The cheerleaders, whom Moon kindly billeted, over a Winter Olympics, will have long left to go back to their homes in the North, but he could certainly do with some cheering on.



3 thoughts on ““Despite the light at the end of the tunnel, the journey ahead will not be smooth.”

  1. Yet another illuminating analysis with scintillating lexical dexterity here, Urban!

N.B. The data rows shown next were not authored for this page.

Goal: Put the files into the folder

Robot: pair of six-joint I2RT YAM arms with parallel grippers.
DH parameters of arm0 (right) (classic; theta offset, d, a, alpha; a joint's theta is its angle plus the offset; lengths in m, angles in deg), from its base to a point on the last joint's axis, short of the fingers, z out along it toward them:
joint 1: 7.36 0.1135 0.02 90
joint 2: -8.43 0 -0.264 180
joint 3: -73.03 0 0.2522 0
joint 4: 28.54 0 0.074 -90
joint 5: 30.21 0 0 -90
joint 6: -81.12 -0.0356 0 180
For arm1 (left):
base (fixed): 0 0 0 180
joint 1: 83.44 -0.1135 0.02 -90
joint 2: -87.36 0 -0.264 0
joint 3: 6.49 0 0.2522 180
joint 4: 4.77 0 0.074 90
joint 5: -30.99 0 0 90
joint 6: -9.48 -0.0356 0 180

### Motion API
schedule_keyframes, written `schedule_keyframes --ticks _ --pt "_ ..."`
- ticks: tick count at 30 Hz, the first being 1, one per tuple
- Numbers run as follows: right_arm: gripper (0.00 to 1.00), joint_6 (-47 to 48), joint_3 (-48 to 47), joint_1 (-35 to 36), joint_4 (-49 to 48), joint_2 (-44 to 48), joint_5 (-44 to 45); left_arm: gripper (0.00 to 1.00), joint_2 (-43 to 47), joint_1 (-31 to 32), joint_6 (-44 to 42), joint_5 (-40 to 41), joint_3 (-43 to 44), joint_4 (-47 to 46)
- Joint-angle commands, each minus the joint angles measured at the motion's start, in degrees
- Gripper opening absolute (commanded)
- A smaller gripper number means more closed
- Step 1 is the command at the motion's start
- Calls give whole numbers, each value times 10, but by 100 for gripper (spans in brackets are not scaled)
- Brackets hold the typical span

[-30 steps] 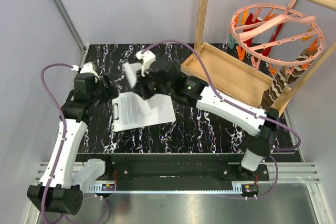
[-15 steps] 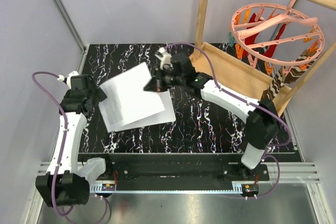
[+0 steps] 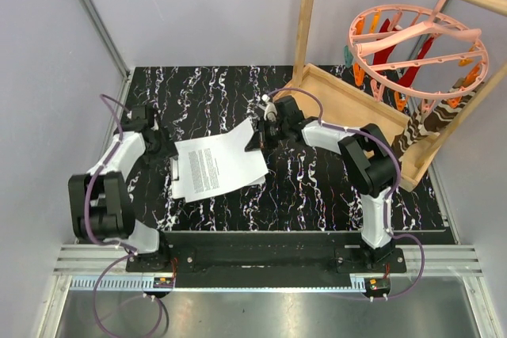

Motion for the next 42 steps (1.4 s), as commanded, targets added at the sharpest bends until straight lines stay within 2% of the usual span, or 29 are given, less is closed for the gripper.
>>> schedule_keyframes --ticks 1,3,7,13,23,27,38,42 --pt "0 44 -36 3 6 -10 -11 79 -42 -1 -36 -43 32 -29" --pt "0 54 -45 3 26 -14 -1 83 -47 -2 -44 -39 33 -29" --pt "0 61 -56 2 42 -19 2 83 -53 2 -53 -34 29 -30" --pt "0 59 -54 2 42 -14 2 70 -70 39 -55 -6 25 -31" --pt "0 48 -54 2 42 -15 -2 65 -100 58 -35 17 26 -38" --pt "0 48 -49 2 41 -12 5 56 -114 59 -47 12 40 -35" --pt "0 34 -35 -3 30 -6 3 56 -151 60 -68 32 80 4" --pt "0 32 -31 -4 25 -6 2 49 -159 61 -67 31 78 3"
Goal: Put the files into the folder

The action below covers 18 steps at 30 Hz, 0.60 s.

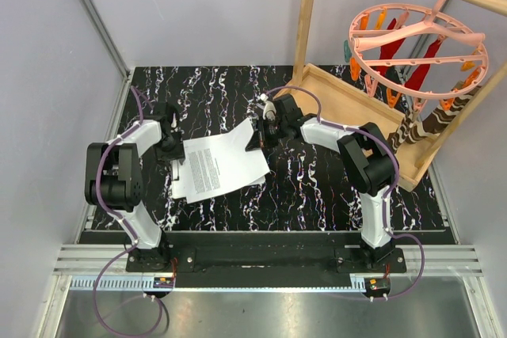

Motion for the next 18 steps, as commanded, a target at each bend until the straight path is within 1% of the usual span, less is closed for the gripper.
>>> schedule_keyframes --ticks 1,3,7,10,11,17,18 --pt "0 -5 4 -3 -21 9 -1 45 -6 3 -9 19 14 5" --pt "0 -7 4 -4 -21 8 -4 42 -5 8 -8 22 10 4" --pt "0 -12 5 -4 -25 6 -6 41 3 15 -8 37 -1 0" --pt "0 -13 5 -4 -27 4 -7 46 1 14 -7 43 -8 0" --pt "0 -14 6 -4 -27 4 -7 49 1 16 -7 47 -8 0" --pt "0 -14 10 -5 -27 7 -3 53 8 16 -8 55 -14 -2" --pt "0 -13 11 -5 -27 7 -1 56 13 16 -6 55 -15 -3"
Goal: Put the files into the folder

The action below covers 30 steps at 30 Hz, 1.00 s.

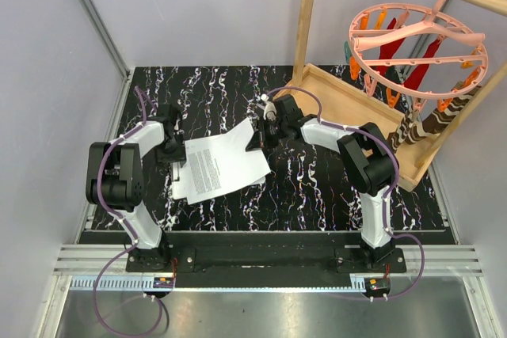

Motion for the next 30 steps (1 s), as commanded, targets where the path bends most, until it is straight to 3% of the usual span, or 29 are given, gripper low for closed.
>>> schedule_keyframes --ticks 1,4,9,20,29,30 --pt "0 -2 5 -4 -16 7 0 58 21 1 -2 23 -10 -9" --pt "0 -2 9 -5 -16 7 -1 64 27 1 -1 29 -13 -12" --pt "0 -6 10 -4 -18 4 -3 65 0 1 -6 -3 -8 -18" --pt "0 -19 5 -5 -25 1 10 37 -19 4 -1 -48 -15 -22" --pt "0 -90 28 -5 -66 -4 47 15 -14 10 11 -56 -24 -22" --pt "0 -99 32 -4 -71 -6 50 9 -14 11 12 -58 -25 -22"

    As a former American who knows these Pittsburgh folks from unpleasant personal experience, however, I reckon Trump’s 25% steel tariff brain-poop will succeed in the Republicans winning this weekend’s Congressional by-election due to his Oval Office F-grade Reality TV ceremony with hard-hats surrounding and adoring the Grabber-in Chief in the manner of Johnny Howard’s 2004 triumphant Tassie Timber Workers rally. I never underestimate the gullibility, bigotry, hypocrisy and cupidity of American voters.

    Liked by 2 people

    1. Brilliant image, thank you, Mike. The irony – there’s a hint of the precious metal itself there – is that Pittsburgh steel-making is not going to be revived. Workers are not going to be hired. In 2002, when US president George W tried imposed a 30% tariff on steel, it was a disaster.
      The Consuming Industries Trade Action Coalition found that 200,000 workers in U.S. manufacturing lost their jobs as a result of the tariffs. For comparison, the entire U.S. steel industry employed 197,000 at the time.
      More worrying, they are also likely to spark a trade war.
      But it makes a timely diversion from Stormy Daniels’ bid to reveal all in her sensational next chapter in the reality TV series, The Donald’s sex life – and how all of those women are lying …

      Liked by 1 person

  2. Well done Urban, again you have neatly sifted the wheat from the chaff gleaned by Australia’s mainstream media international news suppressing operators.